Arcas de Babel: Luci Collin traduz Diana Goestch

Arcas de Babel: Luci Collin traduz Diana Goestch
Luci Collin traduz Diana Goetsch (Foto: Luciano Paschoal/Svetlana Jovanovitch)

 

A poesia leva ao que há de mais singular em cada língua e desafia a experiência da tradução. Entretanto, muitas e muitos poetas traduzem, e às vezes a escrita poética surge junto com um olhar estrangeiro para a própria língua, vem com a consciência de sua singularidade, entre tantas outras. Esse estranhamento intensifica as forças de transformação no interior das línguas, estendendo seus limites, ampliando seus horizontes. E nunca precisamos tanto dos horizontes que a poesia projeta, agora que uma nuvem pesada encobre perspectivas de futuro… Talvez traduzir poesia seja um modo de contribuir para a construção, não de uma torre, mas de uma ponte ou de uma arca utópica que nos ajude a atravessar o dilúvio. Que nela, aos pares, as línguas se encontrem, fecundas.

A série Arcas de Babel acolhe semanalmente traduções de poesia e está aberta também a testemunhos sobre a experiência de traduzir.

Nesta Arca, a premiada poeta, ficcionista e tradutora curitibana Luci Collin traz poemas inéditos da contemporânea Diana Goetsch, que ela também apresenta.
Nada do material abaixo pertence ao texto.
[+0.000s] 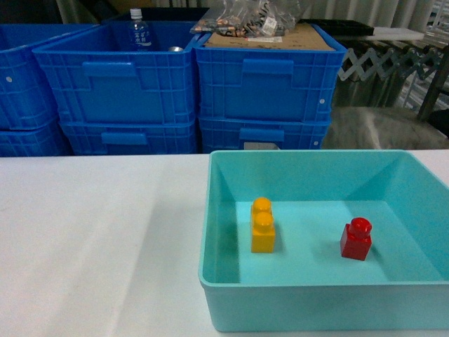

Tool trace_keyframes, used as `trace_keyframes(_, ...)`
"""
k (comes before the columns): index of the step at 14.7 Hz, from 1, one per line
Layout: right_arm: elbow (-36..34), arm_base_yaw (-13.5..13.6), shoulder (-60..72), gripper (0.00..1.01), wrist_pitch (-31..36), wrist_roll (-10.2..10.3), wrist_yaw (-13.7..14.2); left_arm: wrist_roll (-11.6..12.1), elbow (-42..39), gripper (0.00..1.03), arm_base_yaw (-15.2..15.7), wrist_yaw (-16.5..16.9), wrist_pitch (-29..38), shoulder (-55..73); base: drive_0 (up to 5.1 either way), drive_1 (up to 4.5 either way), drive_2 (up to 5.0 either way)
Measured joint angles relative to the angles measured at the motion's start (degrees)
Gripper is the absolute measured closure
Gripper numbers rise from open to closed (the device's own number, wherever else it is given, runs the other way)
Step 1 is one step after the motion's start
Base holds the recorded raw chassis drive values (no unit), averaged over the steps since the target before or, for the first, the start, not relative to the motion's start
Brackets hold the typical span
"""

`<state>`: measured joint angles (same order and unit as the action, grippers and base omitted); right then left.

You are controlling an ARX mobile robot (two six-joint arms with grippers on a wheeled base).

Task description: Pick red block from blue box to shelf

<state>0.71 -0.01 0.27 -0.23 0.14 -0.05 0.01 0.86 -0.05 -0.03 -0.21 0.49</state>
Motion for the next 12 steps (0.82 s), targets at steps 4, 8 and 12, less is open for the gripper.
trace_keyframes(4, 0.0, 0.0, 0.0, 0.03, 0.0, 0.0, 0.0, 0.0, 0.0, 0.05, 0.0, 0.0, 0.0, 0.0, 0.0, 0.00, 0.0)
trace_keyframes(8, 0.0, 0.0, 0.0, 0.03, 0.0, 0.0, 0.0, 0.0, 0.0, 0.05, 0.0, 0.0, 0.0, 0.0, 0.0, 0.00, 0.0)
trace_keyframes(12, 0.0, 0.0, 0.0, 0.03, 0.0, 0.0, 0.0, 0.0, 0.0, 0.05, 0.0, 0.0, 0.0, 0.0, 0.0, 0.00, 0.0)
Essas traduções serão publicadas em livro no ano que vem, pela Editora Roça Nova.

Luci Collin tem mais de 20 livros publicados entre os quais Querer falar (Finalista do Prêmio Oceanos 2015), A palavra algo (Prêmio Jabuti 2017) e Rosa que está (2019). Na USP, concluiu o Doutorado em Estudos Linguísticos e Literários em Inglês, e dois estágios pós-doutorais em Tradução de Literatura Irlandesa. Traduziu Gertrude Stein, E. E. Cummings, Vachel Lindsay, Gary Snyder, Eiléan Ní Chuilleanáin, entre outros.

 

***

 

Diana Goetsch, nascida no Brooklin, New York, é uma poeta, ficcionista, ensaísta e educadora norte-americana, autora de oito coletâneas de poesia entre as quais In America (2017) e Nameless Boy (2015). Seus poemas foram publicados em importantes revistas e antologias nacionais como The New Yorker, Poetry, The Gettysburg Review, The Iowa Review e Best American Poetry. Recebeu bolsas de estudo da National Endowment for the Arts, da Fundação de Artes de Nova York e o Prêmio Donald Murray de Pedagogia. Graduada em Religião pela Wesleyan University, também diplomou-se com um MA pela New York University e um MFA pelo Vermont College of Fine Arts. Por 21 anos foi professora de escolas públicas em New York City, trabalhando sobretudo com crianças imigrantes e adolescentes em medidas cautelares. Atualmente, tem mantido uma atividade constante como educadora oferecendo palestras, cursos e workshops de escrita criativa por todos os EUA; também é praticante e instrutora de Budismo Tibetano.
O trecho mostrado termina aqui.